Recent years have also seen the recognition that patients with other insulin-resistant states, often associated with obesity, may develop significant levels of proteinuria. The long-term consequences in this population, including cardiovascular disease, have not yet been elucidated, but there is concern that these patients are at high risk. Obesity per se has been associated with proteinuria and glomerulosclerosis with increasing frequency in recent years. Although most of the patients with this condition are adults and most do not develop NS, they are at risk for progressive disease, and some patients have been diagnosed as young as 8 years of age .
Treatment options for persistent proteinuria in the nonnephrotic range
Although dietary protein restriction has not been shown by controlled studies to be beneficial in adolescents with chronic proteinuric renal disease, it seems reasonable to avoid an excess of dietary protein in such patients, because high dietary protein intake may actually worsen proteinuria and does not result in a higher serum albumin.
Blood pressure control
Better preservation of renal function is often seen in patients with renal disease when lower systolic blood pressures are achieved. Certain classes of antihypertensive agents (eg, the angiotensin- converting enzyme inhibitors [ACEi] and the angiotensin II receptor blockers) may, in addition to reducing systemic blood pressure, offer other beneficial effects. Because of these possible \benefits, which include reducing urinary protein excretion and decreasing the risk for renal fibrosis, these agents may be preferred in adolescents with chronic kidney disease associated with persistent proteinuria . However, the long-term benefit of ACEi in such patients remains to be defined.
Spectrum of adolescent-onset nephrotic syndrome
So far there have been only five published studies [1-5] containing specific information about adolescent patients with NS. All of these were retrospective studies, and most included only those patients who underwent kidney biopsy. In the report of the Southwest Pediatric Nephrology Study Group, 31 % of 65 patients had minimal change disease (MCD), 18.5% each had Focal Segmental Glomerulosclerosis (FSGS) and membranous glomerulonephritis (MGN), and 12% had membranoproliferative glomerulonephritis (MPGN) . The investigators observed a significantly higher frequency of MPGN among adolescents than in younger children.

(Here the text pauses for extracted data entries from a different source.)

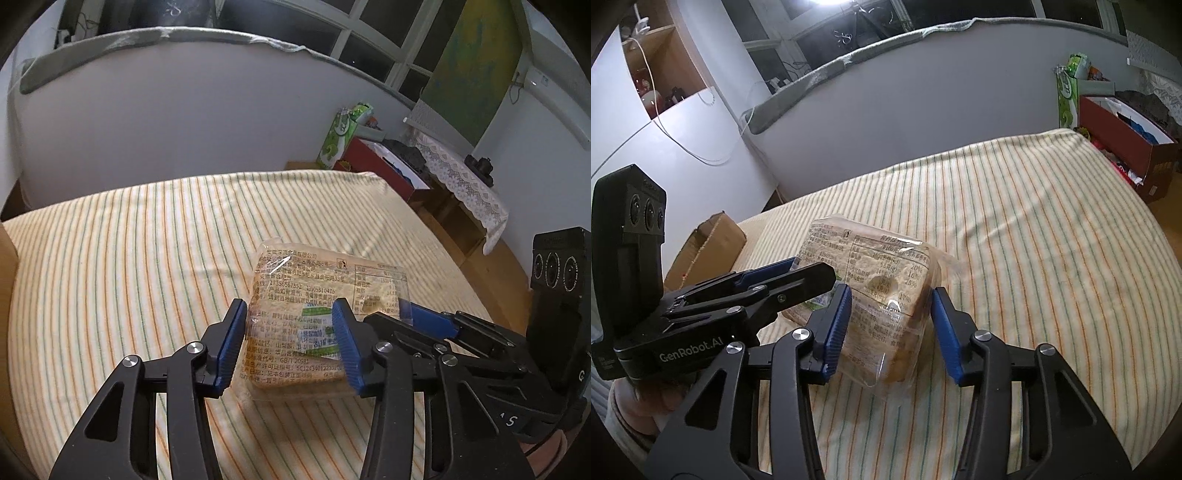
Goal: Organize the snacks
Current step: 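Lower both grippers around the bread loaf and close on it, then lift the bread loaf with both grippers and carry it over the box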
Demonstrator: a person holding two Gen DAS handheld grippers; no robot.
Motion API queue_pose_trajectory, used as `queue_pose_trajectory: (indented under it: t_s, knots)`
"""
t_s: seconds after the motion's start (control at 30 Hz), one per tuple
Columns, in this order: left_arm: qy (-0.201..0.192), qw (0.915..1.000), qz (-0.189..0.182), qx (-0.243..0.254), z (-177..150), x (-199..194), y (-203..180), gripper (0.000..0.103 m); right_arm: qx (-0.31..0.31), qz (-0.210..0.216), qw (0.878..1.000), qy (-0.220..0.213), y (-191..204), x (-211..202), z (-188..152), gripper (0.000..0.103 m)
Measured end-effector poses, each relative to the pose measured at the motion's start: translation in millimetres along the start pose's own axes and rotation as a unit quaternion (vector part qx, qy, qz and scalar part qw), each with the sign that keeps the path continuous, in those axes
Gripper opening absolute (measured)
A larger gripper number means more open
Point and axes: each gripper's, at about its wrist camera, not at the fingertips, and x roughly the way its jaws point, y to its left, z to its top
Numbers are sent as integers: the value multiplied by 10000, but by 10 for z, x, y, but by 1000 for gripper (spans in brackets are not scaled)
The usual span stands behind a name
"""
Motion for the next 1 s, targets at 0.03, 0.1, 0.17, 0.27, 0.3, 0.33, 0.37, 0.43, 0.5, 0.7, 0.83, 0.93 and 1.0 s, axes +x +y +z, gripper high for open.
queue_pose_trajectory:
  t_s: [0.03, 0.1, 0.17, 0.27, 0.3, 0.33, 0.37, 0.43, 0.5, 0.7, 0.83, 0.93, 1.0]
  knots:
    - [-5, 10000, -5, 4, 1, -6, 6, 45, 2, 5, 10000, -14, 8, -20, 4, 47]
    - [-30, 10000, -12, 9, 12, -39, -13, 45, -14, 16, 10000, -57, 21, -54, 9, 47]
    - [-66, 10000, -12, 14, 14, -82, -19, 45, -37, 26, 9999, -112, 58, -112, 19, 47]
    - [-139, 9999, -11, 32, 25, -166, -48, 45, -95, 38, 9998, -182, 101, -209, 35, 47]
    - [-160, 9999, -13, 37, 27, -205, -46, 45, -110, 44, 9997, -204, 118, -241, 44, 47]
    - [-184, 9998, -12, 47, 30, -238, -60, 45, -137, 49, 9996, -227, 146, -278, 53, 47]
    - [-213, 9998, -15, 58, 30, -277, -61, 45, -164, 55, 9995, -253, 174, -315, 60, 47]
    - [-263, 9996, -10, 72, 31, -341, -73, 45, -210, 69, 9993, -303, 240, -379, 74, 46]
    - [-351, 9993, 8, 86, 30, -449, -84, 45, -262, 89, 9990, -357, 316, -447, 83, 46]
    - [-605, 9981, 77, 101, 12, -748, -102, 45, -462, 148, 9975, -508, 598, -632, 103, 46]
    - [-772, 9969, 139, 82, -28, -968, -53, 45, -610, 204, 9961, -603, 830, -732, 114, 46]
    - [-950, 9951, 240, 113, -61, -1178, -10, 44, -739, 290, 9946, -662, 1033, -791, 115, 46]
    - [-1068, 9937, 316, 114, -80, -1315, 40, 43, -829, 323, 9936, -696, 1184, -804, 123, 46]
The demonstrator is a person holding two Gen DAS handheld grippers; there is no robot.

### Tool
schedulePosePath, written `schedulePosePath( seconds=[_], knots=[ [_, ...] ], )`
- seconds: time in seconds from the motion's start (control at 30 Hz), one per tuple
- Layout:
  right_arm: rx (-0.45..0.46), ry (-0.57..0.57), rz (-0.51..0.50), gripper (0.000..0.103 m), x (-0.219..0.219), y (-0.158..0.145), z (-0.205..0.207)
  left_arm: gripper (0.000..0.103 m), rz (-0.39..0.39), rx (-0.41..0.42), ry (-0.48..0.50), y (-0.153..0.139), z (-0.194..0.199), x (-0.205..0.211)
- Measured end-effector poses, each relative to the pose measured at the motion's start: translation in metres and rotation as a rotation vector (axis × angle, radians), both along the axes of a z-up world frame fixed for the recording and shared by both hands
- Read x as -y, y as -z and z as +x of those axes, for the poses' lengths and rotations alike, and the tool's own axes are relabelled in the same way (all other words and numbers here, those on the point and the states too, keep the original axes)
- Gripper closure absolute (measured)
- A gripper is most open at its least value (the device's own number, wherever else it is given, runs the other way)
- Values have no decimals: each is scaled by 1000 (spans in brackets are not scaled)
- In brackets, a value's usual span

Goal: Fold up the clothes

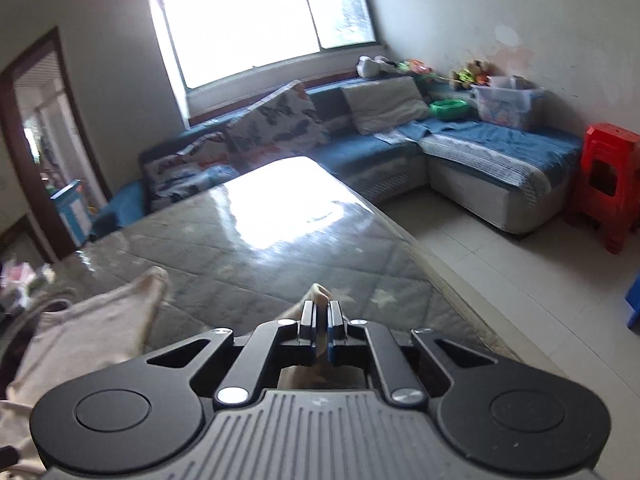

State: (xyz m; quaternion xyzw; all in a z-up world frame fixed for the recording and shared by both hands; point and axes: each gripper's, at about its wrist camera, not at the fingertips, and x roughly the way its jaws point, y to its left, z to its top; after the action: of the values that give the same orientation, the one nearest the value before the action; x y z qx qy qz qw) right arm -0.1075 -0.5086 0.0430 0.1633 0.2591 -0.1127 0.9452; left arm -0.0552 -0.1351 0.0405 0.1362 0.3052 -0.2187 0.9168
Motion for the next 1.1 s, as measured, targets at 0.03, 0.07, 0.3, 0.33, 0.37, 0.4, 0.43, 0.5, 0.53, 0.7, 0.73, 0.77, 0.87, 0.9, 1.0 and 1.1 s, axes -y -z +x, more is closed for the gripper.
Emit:
schedulePosePath(
  seconds=[0.03, 0.07, 0.3, 0.33, 0.37, 0.4, 0.43, 0.5, 0.53, 0.7, 0.73, 0.77, 0.87, 0.9, 1.0, 1.1],
  knots=[
    [15, -26, -2, 99, -5, -8, -3, 0, -3, -3, -2, 1, 0, -1],
    [30, -53, -2, 99, -11, -15, -6, 0, -6, -7, -5, 1, 1, -2],
    [115, -238, 15, 99, -54, -58, -13, 0, -13, -10, -26, 2, -2, -15],
    [121, -265, 20, 99, -62, -63, -12, 0, -14, -5, -32, 2, -3, -18],
    [127, -293, 25, 99, -69, -68, -12, 0, -15, 0, -39, 1, -4, -21],
    [132, -319, 26, 99, -77, -72, -10, 0, -17, 5, -47, 1, -5, -25],
    [136, -346, 26, 99, -85, -77, -9, 0, -20, 10, -53, 0, -6, -29],
    [142, -398, 25, 99, -101, -84, -5, 0, -27, 19, -69, -2, -8, -36],
    [144, -423, 25, 99, -110, -88, -3, 0, -31, 24, -77, -3, -9, -40],
    [144, -545, 19, 99, -159, -102, 10, 0, -54, 42, -116, -7, -14, -58],
    [143, -567, 14, 99, -169, -104, 12, 0, -59, 44, -123, -7, -15, -62],
    [140, -591, 9, 99, -179, -105, 14, 0, -64, 46, -129, -7, -16, -66],
    [120, -658, -20, 99, -212, -104, 20, 0, -79, 52, -147, -7, -19, -77],
    [109, -679, -25, 99, -221, -101, 22, 0, -83, 54, -153, -7, -20, -80],
    [77, -737, -46, 99, -247, -94, 27, 0, -95, 58, -170, -8, -22, -90],
    [38, -787, -54, 99, -270, -83, 35, 0, -105, 59, -187, -8, -23, -99]
  ],
)
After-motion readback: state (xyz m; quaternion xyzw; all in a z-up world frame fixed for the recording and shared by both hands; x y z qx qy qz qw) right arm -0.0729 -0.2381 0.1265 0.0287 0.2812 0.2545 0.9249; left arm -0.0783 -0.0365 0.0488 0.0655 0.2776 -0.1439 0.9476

In a recent study by Gulati et al , 63 Indian adolescents with NS were described. FSGS was the most common cause (46.3%) in these adolescent patients. The authors also observed a significantly higher frequency of MPGN (27.5%) among adolescents compared with younger children. In this racially homogeneous Indian population, only 16.3% of the adolescents had MCD. Gulati et al concluded that adolescent-onset NS differs from the childhood variety in having a significantly higher frequency of histopathology other than MCD, especially MPGN.
In another recent report, McKinney et al  reported that 7 of 34 patients (20%) in Yorkshire, United Kingdom who presented with NS between 10 and 15 years of age had steroid-resistant disease; by contrast, only 17 of 160 patients (10%) with NS aged less than 9 years who presented over the same period of study were steroid- resistant. The older children in this study represented 29% of all steroid-resistant cases, but only 16% of the steroid-responsive patients. The overall incidence of NS was lower in the older children (1.1 case per 100,000 persons per year in the 10-15-year age group versus 4.6 cases and 1.9 cases per 100,000 persons per year in the patients aged 1-4 and 5-9 years, respectively).
It is evident from these published reports that more serious forms of glomerular disease (ie, MGN and FSGS) are present more frequently in adolescents with NS than in younger patients with this condition. For example, the frequency of MGN and FSGS in young children with NS is only 2% and 8%, respectively .
Treatment options for children and adolescents with nephrotic syndrome
When to obtain a biopsy and what to expect
The decision to perform a biopsy in all adolescents with NS is not entirely clarified by the reported series. It is necessary to evaluate all aspects of a patient’s clinical presentation-in addition to age-before deciding whether a biopsy should be performed before a trial of therapy. Some pediatric nephrologists believe that many adolescents with NS may be treated without a kidney biopsy, because some will have steroid-responsive minimal-lesion NS and will thus be spared the trauma of a biopsy. However, consideration should be given to performing a pretreatment biopsy in adolescents with NS if they have signs compatible with a diagnosis other than minimal- lesion disease. Both sides of this issue have previously been discussed in detail [13,14] and are beyond the scope of this discussion. This review does not discuss the various therapeutic options that may be selected after the specific diagnosis has been established by the renal biopsy, because most of these are still being evaluated by clinical trials; hence, definitive advice is not available.
In general, a renal biopsy should be strongly considered in the evaluation of adolescents with NS under the following circumstances:
* Persistent gross hematuria (in the absence of infection)
* Persistent hypertension
* Low serum complement levels (C3 or CH50)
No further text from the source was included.